As for the topic at hand: I'm against the practice. I'm also against the
practice of cities paying for stadiums to lure (or keep) sports teams to their
city. And in a lot of cases, it isn't even owned by the city at that stage,
but rather the team owner. It is nuts. Quite frankly, as great as it is to get
an expansion team to come to your big city for revenue reasons (hopefully.
Marlins don't appear to be doing much for Miami, for example), it is also
advantageous for the team to move to a bigger city as it increases the pool of
potential fans buying tickets, memorabilia, etc. Also, I'd hope that a city I
lived in would not pay for the bid to host the Olympics or similar event (tons
of money goes into building the stadium and hosting, revenue comes in but not
enough to offset, and then you hope you can do something with the building
after but in a lot of cases, you can't. Montreal springing to mind here). Also
reminded of Curt Schilling's company and Rhode Island.
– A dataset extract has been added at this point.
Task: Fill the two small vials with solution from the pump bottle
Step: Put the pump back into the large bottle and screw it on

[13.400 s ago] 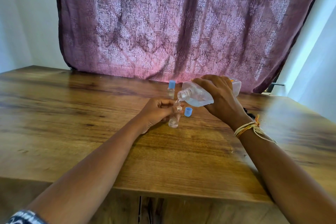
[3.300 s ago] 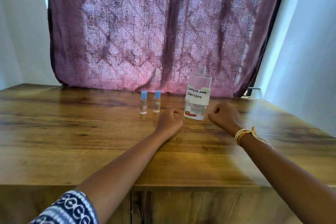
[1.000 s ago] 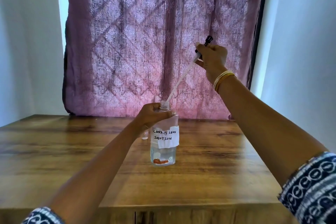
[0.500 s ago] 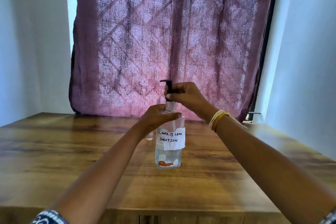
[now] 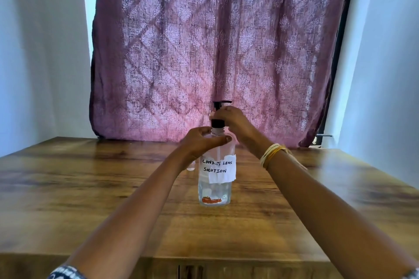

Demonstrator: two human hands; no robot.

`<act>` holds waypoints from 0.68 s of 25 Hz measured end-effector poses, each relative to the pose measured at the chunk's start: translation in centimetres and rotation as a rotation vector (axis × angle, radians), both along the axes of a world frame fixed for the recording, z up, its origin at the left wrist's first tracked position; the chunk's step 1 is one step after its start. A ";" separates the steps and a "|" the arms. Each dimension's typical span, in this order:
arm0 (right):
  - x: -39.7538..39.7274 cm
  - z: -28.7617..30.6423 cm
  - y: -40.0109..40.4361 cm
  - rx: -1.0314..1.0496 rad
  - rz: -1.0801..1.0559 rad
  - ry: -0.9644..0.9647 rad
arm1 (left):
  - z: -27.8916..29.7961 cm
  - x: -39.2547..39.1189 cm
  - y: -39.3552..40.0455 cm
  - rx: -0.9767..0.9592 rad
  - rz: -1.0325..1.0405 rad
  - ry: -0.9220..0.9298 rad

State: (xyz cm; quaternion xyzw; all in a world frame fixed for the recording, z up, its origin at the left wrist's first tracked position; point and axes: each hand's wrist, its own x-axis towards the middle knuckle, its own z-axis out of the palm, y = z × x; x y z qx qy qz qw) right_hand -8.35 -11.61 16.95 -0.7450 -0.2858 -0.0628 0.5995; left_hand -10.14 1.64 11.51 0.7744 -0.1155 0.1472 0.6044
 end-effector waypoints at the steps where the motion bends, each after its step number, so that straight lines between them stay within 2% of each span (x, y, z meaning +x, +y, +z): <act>1: 0.0 0.2 -0.5 0.057 0.072 0.051 | 0.0 0.0 -0.1 -0.002 0.010 -0.003; 3: 0.0 0.4 -1.5 0.098 0.116 0.074 | -0.1 0.2 -0.1 -0.008 0.013 -0.011; 6: 0.1 0.0 -1.5 -0.032 -0.070 -0.066 | -0.2 0.5 0.2 0.004 0.013 -0.014; 8: 0.0 -0.4 -0.7 -0.038 -0.126 -0.049 | -0.3 0.5 0.2 -0.007 -0.009 -0.020; 10: 0.1 -0.3 -0.4 -0.038 -0.053 -0.029 | -0.2 0.5 0.2 -0.023 -0.021 -0.026; 14: 0.6 0.9 -2.3 -0.025 0.263 0.079 | -0.3 0.5 0.2 -0.016 0.008 -0.020; 17: 0.8 1.1 -2.8 -0.097 0.111 -0.054 | -0.2 0.6 0.0 -0.015 0.010 -0.013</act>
Though honestly, I'm
not really all that mad at the companies for engaging in it, so much as cities
for taking part in it.

------
tkdc926
Ok, assume city A offers Amazon one million dollars in tax breaks. If Amazon
moves to city A, city A will not receive one million tax dollars from Amazon.
If instead Amazon turns down city A and moves to city B, then city A will
STILL not receive one million tax dollars from Amazon. City A will NEVER
receive one million tax dollars from Amazon, no matter what Amazon decides to
do. What am I missing?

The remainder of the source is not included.